Una sorta di “rivoluzione verde” che nasce a partire dal Piano Operativo del 2018 che con l’action plan sulla forestazione urbana ha imposto nuovi paradigmi costruttivi al pubblico e al privato, maturata grazie alle decine di attività educative, di ricerca e di sperimentazione consentite con il progetto europeo Prato Urban Jungle vinto nel 2019 e che si conclude quest’anno.
Un progetto sfociato nella piattaforma di gestione condivisa delle politiche verdi Prato Forest City (www.pratoforestcity.it realizzata in collaborazione con Treedom) lanciata alla fine del 2021 e destinata a diventare lo strumento di rappresentazione, racconto e coinvolgimento sul verde pubblico. Un risultato che rappresenta un caso unico a livello nazionale per una grande realtà urbana: la gestione condivisa e partecipata non solo della nuova forestazione, ma anche della conoscenza e dell’animazione che si può fare intorno al patrimonio verde per una nuova qualità di vita.
“Ad un anno e mezzo dalla partenza del progetto Prato Forest City, presentato nel dicembre 2021, è davvero una grande soddisfazione vedere la città, le scuole e le aziende coinvolte in questa grande iniziativa in cui l’Amministrazione comunale ha creduto dall’inizio e ha fatto crescere con impegno e dedizione – afferma l’assessore all’Urbanistica e all’Ambiente Valerio Barberis – Siamo partiti dal Piano di forestazione urbana allegato al Piano operativo comunale per fare del verde una parte integrante della nostra città, e non solo un abbellimento per i giardini, da allora sono stati compiuti molti passi avanti in questa direzione e Prato ha contribuito con progetti, indagini e ricerche al dibattito sull’ambiente e sul ruolo del verde a livello nazionale venendo riconosciuta come una realtà che ha fatto grandi innovazioni in questo ambito. Con Prato Forest City Week facciamo il punto su tutte le attività di programmazione degli interventi per la forestazione urbana e per l’implentazione del patrimonio naturale in città, sia direttamente dall’Amministrazione comunale che insieme a cittadini e aziende, accomunati dall’idea che il verde non sia un contorno per giardini e ciclabili, ma una componente urbana essenziale per il benessere psicofisico dei cittadini”.

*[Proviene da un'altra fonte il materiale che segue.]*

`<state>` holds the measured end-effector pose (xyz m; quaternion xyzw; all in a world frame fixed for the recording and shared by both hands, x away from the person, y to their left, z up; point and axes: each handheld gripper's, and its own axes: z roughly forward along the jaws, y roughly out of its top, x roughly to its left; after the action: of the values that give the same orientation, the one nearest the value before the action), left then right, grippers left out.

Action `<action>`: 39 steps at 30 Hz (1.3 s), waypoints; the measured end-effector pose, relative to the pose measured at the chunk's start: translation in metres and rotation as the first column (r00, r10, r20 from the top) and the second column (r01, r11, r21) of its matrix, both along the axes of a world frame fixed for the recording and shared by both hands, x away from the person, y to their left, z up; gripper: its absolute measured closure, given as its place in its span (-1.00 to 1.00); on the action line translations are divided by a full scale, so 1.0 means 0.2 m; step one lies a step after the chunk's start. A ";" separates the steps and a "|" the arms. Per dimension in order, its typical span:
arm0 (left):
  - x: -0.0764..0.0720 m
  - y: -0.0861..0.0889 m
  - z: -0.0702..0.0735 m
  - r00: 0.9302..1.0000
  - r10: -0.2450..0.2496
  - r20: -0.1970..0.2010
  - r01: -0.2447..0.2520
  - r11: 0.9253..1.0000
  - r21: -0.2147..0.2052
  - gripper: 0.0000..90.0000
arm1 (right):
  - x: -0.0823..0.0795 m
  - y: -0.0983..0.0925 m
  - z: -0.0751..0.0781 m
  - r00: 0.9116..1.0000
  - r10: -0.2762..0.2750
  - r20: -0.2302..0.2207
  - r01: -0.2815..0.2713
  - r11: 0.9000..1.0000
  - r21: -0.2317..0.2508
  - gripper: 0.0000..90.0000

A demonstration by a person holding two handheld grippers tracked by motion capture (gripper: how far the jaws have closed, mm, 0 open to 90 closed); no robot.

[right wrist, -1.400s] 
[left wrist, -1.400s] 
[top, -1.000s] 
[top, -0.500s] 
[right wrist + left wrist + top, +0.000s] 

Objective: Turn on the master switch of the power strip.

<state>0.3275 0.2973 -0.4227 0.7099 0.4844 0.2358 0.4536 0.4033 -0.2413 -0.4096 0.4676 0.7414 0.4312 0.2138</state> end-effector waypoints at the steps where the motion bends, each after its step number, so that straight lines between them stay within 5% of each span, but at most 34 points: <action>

“Oltre alle nuove aree verdi del Pecci, di via Rimini, piazzale Nenni, di via del Purgatorio e di piazza Europa ci sono anche 39 progetti ed interventi che riguardano i giardini comunali e che vanno quindi nella stessa direzione – aggiunge il sindaco Matteo Biffoni – All’inizio sembrava solo una sfida, un po’ utopica, ma adesso quelle idee si sono trasformate in realtà e in fatti concreti. E non è quindi certo un caso se Prato è stata scelta dalla Commissione Europea tra le 9 città italiane che parteciperanno alla missione “100 città intelligenti” e a impatto climatico zero entro il 2030. La scelta di puntare sul verde per costruire ambienti sani in cui abitare è di efficacia straordinaria per avere una migliore qualità di vita e combattere i mutamenti climatici”.